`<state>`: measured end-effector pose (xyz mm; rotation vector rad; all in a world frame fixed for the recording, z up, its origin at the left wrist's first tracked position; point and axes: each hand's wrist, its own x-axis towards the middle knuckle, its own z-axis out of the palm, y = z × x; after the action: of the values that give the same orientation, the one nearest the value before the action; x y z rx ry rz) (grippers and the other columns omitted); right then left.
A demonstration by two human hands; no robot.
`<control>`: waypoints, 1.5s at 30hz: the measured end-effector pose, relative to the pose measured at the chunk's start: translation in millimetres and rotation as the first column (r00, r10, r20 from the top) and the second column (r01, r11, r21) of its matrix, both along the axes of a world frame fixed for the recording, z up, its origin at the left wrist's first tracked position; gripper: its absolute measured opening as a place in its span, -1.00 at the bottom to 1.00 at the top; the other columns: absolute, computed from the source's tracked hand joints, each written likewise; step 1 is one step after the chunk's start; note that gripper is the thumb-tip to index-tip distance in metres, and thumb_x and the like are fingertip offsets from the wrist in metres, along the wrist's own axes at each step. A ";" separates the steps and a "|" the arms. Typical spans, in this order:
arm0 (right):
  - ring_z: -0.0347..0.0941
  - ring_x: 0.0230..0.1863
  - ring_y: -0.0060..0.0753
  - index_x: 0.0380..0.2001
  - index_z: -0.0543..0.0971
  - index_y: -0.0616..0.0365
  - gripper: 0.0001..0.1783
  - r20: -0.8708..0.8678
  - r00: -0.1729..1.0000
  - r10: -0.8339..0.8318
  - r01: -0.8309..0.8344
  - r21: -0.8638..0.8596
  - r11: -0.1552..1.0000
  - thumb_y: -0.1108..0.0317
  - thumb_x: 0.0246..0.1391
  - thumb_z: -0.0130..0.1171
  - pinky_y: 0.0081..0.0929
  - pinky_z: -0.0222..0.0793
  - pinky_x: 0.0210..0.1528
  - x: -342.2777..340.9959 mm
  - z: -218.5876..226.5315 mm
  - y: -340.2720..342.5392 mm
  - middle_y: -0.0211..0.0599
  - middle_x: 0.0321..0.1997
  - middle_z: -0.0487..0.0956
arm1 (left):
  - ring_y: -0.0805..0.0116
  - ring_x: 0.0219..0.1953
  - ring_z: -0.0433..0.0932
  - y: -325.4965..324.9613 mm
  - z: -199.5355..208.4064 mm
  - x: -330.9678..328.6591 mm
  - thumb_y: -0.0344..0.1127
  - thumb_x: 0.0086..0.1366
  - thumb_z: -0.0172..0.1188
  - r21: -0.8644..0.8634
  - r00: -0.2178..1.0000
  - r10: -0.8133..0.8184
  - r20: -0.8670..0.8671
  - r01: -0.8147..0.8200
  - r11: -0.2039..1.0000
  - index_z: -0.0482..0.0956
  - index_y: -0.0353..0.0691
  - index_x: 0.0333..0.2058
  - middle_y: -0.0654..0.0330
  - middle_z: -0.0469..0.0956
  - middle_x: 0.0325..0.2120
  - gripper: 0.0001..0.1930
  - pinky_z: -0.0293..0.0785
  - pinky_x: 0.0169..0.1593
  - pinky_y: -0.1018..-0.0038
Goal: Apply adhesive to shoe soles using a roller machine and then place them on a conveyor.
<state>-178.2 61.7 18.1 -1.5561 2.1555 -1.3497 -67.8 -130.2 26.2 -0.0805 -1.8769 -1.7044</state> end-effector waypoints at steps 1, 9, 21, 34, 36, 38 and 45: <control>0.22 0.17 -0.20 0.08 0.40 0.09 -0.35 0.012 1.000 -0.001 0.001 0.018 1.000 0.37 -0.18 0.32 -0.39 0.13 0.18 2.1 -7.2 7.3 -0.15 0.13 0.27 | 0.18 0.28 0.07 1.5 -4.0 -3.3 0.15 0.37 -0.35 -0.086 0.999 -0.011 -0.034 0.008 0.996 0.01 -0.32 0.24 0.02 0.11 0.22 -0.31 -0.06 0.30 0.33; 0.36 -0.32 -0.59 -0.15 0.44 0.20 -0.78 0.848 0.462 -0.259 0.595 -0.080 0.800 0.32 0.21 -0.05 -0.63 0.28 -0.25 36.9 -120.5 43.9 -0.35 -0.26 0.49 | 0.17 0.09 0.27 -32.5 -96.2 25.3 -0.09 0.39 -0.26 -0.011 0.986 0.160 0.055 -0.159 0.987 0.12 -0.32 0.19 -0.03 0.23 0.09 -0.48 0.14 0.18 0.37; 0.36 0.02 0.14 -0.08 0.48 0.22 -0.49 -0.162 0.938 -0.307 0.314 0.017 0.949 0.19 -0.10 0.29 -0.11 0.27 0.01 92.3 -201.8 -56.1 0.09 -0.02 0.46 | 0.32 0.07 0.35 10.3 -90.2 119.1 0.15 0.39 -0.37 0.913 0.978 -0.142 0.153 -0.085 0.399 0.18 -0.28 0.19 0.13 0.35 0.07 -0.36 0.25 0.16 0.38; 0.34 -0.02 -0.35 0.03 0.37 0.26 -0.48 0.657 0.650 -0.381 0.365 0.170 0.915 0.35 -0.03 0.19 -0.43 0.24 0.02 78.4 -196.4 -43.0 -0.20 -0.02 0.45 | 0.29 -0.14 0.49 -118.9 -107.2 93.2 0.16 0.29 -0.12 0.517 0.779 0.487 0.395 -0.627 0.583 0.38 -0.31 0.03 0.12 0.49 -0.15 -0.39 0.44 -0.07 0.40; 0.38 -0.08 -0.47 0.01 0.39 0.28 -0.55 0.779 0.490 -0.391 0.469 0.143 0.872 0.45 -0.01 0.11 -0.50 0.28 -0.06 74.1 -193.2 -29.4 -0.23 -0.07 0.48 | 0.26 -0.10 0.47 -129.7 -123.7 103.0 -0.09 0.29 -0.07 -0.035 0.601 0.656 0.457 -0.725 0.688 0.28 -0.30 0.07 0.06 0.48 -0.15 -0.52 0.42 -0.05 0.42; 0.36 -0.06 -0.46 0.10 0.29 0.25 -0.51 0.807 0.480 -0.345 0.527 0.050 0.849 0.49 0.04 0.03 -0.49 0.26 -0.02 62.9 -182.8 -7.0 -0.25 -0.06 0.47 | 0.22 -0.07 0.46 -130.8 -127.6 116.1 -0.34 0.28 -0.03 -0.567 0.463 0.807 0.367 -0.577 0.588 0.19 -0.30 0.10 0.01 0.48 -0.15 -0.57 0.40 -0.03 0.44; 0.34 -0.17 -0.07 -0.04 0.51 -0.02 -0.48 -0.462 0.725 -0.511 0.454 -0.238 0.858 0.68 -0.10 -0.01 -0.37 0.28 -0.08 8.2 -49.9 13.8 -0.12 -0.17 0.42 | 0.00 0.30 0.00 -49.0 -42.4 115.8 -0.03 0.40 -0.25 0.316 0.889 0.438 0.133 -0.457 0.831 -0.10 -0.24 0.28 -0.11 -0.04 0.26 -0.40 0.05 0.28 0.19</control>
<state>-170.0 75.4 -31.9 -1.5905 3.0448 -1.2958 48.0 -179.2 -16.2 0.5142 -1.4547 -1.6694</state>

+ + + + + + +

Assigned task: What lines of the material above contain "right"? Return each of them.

Final answer:
`<state>`: measured end-effector pose (xyz mm; rotation vector rad; all in a world frame fixed for the recording, z up, its origin at the left wrist's first tracked position; point and axes: each hand's wrist, its own x-axis towards the middle knuckle, its own z-axis out of the palm, y = z × x; after the action: of the values that give the same orientation, the one nearest the value before the action; x y z rx ry rz) (grippers and the other columns omitted); right then left.
arm0 (right):

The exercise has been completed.